**DIRECTIONS**. Copy the records below verbatim, from the first line through the line containing "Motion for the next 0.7", inclusive, and output nothing else.
---
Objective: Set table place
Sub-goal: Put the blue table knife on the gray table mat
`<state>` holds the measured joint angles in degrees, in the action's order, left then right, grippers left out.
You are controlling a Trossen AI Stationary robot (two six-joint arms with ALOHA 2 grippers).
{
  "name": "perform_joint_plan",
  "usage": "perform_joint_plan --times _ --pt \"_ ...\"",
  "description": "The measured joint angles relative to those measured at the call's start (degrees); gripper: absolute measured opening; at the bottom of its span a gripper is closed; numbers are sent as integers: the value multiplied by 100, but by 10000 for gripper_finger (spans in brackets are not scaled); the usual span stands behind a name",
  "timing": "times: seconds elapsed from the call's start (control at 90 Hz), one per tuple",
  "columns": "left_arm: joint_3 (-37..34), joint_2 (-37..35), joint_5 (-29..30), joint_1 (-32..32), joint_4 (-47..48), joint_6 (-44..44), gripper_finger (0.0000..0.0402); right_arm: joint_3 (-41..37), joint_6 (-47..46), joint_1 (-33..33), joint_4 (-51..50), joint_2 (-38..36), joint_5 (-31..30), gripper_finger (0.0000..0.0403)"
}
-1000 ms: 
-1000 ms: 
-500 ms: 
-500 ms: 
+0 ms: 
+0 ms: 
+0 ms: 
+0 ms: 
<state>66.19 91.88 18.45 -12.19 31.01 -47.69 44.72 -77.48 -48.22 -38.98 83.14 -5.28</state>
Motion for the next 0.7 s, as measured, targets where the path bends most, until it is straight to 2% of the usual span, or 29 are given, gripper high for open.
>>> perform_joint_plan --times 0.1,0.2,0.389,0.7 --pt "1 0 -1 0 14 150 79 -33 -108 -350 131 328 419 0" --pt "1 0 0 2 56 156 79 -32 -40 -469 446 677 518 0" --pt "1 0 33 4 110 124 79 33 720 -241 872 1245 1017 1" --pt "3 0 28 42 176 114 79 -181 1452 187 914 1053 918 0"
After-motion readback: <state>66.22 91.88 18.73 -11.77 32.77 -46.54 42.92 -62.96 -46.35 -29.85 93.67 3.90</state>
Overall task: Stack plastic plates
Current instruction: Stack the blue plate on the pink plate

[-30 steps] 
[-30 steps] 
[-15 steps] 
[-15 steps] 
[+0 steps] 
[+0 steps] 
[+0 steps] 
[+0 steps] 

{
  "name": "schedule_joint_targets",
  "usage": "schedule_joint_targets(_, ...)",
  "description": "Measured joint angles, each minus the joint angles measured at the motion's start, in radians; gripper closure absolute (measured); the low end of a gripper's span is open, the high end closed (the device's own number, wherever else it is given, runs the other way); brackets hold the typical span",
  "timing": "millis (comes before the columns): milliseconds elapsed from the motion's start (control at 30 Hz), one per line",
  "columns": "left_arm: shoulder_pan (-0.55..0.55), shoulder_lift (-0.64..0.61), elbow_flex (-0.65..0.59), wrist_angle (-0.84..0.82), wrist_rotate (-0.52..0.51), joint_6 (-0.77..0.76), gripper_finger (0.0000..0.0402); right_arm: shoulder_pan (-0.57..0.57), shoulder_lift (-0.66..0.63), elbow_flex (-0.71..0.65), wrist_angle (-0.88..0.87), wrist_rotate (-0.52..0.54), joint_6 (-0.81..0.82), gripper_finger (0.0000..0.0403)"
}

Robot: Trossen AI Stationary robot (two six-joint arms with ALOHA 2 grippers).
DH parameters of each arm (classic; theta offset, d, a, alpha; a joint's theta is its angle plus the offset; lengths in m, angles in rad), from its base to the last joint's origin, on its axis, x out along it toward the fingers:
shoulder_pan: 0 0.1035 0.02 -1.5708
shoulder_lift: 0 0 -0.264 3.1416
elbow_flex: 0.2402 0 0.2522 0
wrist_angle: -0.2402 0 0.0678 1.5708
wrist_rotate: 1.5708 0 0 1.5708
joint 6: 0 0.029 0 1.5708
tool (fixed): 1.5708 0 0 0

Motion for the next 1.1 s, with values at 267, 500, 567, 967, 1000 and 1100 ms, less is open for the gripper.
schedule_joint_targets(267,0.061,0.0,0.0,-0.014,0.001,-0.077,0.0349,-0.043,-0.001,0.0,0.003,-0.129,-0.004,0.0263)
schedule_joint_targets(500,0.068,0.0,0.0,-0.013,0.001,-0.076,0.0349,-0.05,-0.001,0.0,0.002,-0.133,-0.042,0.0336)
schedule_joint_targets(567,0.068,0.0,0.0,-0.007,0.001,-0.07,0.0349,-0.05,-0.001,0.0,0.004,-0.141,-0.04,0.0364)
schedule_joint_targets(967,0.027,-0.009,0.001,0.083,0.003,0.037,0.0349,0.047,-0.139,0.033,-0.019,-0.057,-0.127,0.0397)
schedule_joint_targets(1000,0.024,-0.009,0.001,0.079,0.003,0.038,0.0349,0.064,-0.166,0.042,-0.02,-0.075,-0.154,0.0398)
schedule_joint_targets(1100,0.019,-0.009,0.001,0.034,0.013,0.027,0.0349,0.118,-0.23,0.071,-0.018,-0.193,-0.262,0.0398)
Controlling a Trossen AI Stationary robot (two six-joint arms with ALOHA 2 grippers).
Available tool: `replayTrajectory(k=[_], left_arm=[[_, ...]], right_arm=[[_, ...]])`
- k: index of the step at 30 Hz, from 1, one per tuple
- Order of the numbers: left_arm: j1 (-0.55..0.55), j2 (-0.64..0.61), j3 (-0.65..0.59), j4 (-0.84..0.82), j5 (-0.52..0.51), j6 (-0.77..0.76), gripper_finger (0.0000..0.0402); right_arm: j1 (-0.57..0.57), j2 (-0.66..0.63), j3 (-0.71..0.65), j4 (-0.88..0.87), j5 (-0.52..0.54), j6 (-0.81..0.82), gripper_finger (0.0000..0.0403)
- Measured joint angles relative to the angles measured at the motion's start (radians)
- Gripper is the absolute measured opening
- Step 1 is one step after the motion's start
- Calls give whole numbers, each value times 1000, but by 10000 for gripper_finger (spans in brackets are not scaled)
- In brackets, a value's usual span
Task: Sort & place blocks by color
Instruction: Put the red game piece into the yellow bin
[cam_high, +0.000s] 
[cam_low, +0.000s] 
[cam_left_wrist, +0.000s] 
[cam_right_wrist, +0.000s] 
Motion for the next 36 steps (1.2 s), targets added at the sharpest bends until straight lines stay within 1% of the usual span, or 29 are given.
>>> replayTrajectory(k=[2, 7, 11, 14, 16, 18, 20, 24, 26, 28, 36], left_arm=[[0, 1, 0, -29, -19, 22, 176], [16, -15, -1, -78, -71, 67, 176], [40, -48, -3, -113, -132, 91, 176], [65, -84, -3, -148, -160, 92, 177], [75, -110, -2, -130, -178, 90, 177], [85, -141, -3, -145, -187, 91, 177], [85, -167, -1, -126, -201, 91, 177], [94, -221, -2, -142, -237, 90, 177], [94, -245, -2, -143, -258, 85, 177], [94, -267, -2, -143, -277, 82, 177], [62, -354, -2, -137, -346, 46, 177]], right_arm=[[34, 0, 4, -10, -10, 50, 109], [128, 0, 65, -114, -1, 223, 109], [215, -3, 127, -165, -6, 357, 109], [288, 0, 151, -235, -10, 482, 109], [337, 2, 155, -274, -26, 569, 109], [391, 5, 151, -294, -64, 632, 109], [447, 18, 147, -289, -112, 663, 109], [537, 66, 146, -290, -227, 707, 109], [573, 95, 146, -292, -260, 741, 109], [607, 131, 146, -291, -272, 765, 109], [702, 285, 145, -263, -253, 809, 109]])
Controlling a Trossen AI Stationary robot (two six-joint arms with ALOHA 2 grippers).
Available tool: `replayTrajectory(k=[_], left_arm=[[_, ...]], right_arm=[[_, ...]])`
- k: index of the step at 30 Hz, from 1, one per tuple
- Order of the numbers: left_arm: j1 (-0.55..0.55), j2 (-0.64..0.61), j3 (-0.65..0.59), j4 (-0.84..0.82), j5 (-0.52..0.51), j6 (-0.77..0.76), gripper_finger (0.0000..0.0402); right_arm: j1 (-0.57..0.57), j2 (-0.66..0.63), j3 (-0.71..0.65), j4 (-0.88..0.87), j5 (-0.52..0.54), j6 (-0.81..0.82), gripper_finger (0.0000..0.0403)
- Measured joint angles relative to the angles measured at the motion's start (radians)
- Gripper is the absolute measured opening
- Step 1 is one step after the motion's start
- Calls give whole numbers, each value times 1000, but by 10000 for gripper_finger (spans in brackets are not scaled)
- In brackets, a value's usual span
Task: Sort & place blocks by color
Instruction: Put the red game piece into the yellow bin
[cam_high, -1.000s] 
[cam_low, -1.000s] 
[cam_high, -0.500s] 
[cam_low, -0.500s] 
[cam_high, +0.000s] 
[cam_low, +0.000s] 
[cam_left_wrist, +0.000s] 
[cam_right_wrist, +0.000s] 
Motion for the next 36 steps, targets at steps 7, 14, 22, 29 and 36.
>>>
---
**EXERCISE RESULT**.
Objective: Set table place
Sub-goal: Put the blue table knife on the gray table mat
`<state>` holds the measured joint angles in degrees, in the action's order, left then right, grippers left out.
You are controlling a Trossen AI Stationary robot (two six-joint arms with ALOHA 2 grippers).
{
  "name": "perform_joint_plan",
  "usage": "perform_joint_plan --times _ --pt \"_ ...\"",
  "description": "The measured joint angles relative to those measured at the call's start (degrees); gripper: absolute measured opening; at the bottom of its span a gripper is closed; numbers are sent as integers: the value multiplied by 100, but by 10000 for gripper_finger (spans in brackets are not scaled); the usual span stands behind a name",
  "timing": "times: seconds elapsed from the call's start (control at 90 Hz), one per tuple",
  "columns": "left_arm: joint_3 (-37..34), joint_2 (-37..35), joint_5 (-29..30), joint_1 (-32..32), joint_4 (-47..48), joint_6 (-44..44), gripper_finger (0.0000..0.0402); right_arm: joint_3 (-41..37), joint_6 (-47..46), joint_1 (-33..33), joint_4 (-51..50), joint_2 (-38..36), joint_5 (-31..30), gripper_finger (0.0000..0.0403)"
}
-1000 ms: 
-1000 ms: 
-500 ms: 
-500 ms: 
+0 ms: 
+0 ms: 
+0 ms: 
+0 ms: 
<state>66.19 91.88 18.45 -12.19 31.01 -47.69 44.72 -77.48 -48.22 -38.98 83.14 -5.28</state>
Motion for the next 0.7 s, as measured, targets where the path bends most, until it is straight to 2% of the usual span, or 29 are given, gripper high for open.

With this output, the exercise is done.